→ AIM OF THE TASK: Report the count of lines containing the word "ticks" in the entries below, and nothing more.

→ ENTRIES SHOWN:
□ □ □
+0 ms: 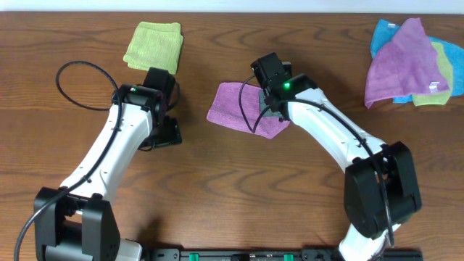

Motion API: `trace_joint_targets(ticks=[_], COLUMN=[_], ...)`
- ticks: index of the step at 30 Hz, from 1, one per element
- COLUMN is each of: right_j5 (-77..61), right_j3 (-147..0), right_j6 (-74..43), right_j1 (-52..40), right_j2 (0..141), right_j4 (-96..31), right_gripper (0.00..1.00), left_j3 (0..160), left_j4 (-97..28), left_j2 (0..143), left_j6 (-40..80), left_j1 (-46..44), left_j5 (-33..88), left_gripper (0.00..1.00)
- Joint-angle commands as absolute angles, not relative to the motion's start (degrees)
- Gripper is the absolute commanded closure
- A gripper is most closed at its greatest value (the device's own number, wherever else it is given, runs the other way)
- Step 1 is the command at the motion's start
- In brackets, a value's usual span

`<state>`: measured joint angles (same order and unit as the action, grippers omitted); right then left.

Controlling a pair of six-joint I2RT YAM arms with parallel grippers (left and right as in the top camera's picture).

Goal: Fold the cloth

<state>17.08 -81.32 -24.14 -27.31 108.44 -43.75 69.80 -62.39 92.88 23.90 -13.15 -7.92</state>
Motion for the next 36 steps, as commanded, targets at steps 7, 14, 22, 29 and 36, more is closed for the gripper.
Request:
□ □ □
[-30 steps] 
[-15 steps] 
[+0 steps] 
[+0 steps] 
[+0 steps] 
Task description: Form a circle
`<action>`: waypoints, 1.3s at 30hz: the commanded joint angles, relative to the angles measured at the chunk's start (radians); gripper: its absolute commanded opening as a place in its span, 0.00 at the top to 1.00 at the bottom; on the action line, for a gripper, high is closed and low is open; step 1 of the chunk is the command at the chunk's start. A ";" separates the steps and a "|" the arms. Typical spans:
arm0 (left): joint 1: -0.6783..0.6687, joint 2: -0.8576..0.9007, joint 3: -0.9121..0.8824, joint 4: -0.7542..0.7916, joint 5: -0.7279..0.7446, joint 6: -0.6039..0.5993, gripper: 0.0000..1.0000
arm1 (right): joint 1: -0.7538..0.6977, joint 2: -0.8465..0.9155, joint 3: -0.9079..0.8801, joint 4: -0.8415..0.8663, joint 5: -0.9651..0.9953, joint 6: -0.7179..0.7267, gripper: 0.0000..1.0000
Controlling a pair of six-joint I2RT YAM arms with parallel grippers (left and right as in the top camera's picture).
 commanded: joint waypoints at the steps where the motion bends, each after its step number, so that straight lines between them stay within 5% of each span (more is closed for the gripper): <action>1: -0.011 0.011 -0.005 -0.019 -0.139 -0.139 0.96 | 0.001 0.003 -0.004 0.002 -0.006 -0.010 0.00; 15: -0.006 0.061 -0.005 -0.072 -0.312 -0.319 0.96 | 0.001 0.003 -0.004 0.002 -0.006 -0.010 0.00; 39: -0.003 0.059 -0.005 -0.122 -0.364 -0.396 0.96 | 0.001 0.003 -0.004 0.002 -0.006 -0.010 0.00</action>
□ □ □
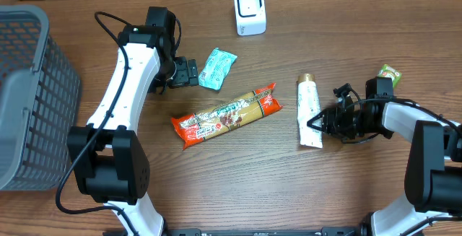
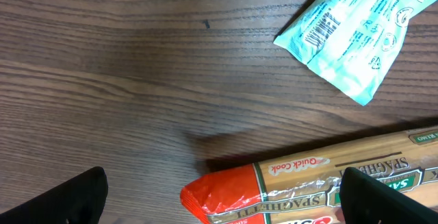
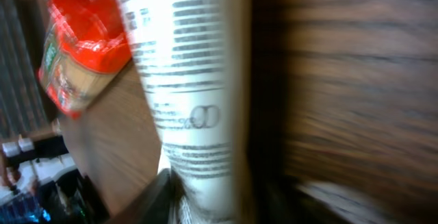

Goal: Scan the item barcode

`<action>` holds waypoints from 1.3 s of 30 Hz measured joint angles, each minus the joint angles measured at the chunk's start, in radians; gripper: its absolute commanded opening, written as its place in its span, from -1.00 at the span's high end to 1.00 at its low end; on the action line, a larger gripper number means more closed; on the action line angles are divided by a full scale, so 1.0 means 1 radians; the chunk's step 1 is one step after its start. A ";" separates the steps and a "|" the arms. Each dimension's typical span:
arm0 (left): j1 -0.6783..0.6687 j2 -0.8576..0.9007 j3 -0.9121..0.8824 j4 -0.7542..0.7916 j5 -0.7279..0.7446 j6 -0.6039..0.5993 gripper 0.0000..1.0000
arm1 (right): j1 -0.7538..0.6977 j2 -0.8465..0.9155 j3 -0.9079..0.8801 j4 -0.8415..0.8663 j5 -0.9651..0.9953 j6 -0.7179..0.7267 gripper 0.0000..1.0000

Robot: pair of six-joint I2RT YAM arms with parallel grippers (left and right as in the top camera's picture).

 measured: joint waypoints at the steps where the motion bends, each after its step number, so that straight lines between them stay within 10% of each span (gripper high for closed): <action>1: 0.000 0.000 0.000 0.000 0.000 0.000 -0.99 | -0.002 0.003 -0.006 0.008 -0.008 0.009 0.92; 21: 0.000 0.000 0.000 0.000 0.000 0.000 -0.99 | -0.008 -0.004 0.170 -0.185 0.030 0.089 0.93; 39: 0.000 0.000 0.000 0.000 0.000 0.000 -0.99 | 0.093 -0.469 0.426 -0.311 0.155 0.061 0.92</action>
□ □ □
→ RESULT OF THE TASK: 2